I had a go at vectorizing it.

import numpy as np
from itertools import combinations

np.random.seed(1)

vector_data = np.random.randn(3, 3)

v1, v2, v3 = vector_data[0], vector_data[1], vector_data[2]

def similarities_vectorized(vector_data):
    norms = np.linalg.norm(vector_data, axis=1)
    combs = np.stack(combinations(range(vector_data.shape[0]),2))
    similarities = (vector_data[combs[:,0]]*vector_data[combs[:,1]]).sum(axis=1)/norms[combs][:,0]/norms[combs][:,1]
    return combs, similarities

combs, similarities = similarities_vectorized(vector_data)
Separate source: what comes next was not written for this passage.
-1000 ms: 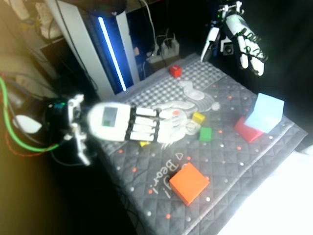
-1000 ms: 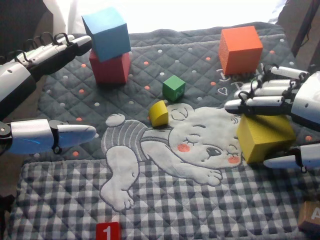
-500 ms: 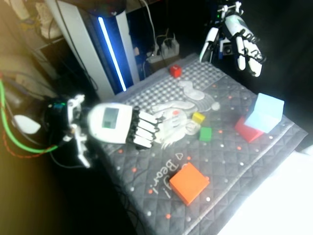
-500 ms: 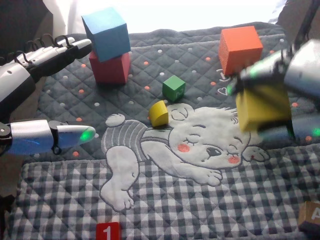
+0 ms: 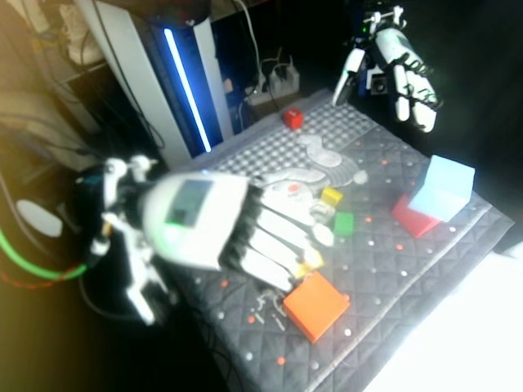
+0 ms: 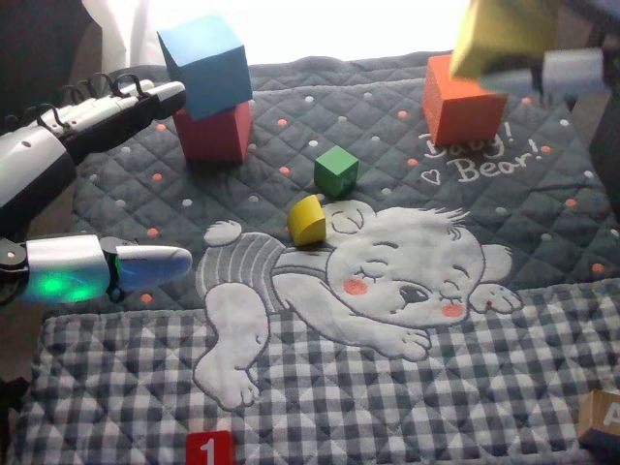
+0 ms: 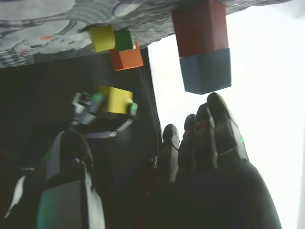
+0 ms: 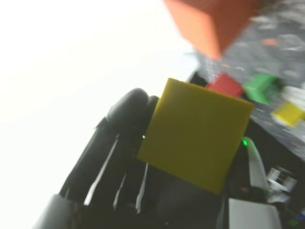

for comb, similarity in zip(combs, similarities):
    print(comb, similarity)

Output:

[0 1] -0.217095007411
[0 2] 0.894174618451
[1 2] -0.630555641519

Compare result with code from Question:

def calculate_similarity(v1, v2):
    """
    Calculate cosine distance between two vectors
    """
    n1 = np.linalg.norm(v1)
    n2 = np.linalg.norm(v2)
    return np.dot(v1, v2) / n1 / n2

def calculate_simularities(vectors):
    similarities = {}
    for ith_entity, ith_vector in vectors.items():
        for jth_entity, jth_vector in vectors.items():
            if ith_entity == jth_entity:
                continue
            if (ith_entity, jth_entity) in similarities.keys() or (jth_entity, ith_entity) in similarities.keys():
                continue
            similarities[(ith_entity, jth_entity)] = calculate_similarity(ith_vector, jth_vector)
    return similarities

vectors = {'A': v1, 'B': v2, 'C': v3}

print(calculate_simularities(vectors))

Output:

{('A', 'B'): -0.21709500741113338, ('A', 'C'): 0.89417461845058566, ('B', 'C'): -0.63055564151883581}

The vectorized version was about 3.3 times faster when I ran it on a set of 300 vectors.

UPDATE:

This version is about 50 times faster than the original:

def similarities_vectorized2(vector_data):
    norms = np.linalg.norm(vector_data, axis=1)
    combs = np.fromiter(combinations(range(vector_data.shape[0]),2), dtype='i,i')
    similarities = (vector_data[combs['f0']]*vector_data[combs['f1']]).sum(axis=1)/norms[combs['f0']]/norms[combs['f1']]
    return combs, similarities

combs, similarities = similarities_vectorized2(vector_data)

for comb, similarity in zip(combs, similarities):
    print(comb, similarity)

Output:

(0, 1) -0.217095007411
(0, 2) 0.894174618451
(1, 2) -0.630555641519

Upvotes: 1

MaxPowers
MaxPowers

Reputation: 5486

You could get rid of the nested loop, which is slow, by using scipy's distance module.

Given vectors = {'k1':v1, 'k2':v2, ..., 'km':vm} with vi being a Python List of length n.

import numpy as np 
from scipy.spatial import distance

# transfrom vectors to m x n numpy array 
data = np.array(list(vectors.values())

# compute pairwise cosine distance 
pws = distance.pdist(data, metric='cosine')

pws is condensed distance matrix. It is one-dimensional and holds the distances in the following order:

pws = np.array([ (k1, k2), (k1, k3), (k1, k4), ..., (k1, km),
                           (k2, k3), (k2, k4), ..., (k2, km),
                                      ...,
                                                   (km-1, km) ])

Note also that distance.pdist calculates the cosine distance rather than cosine similarity.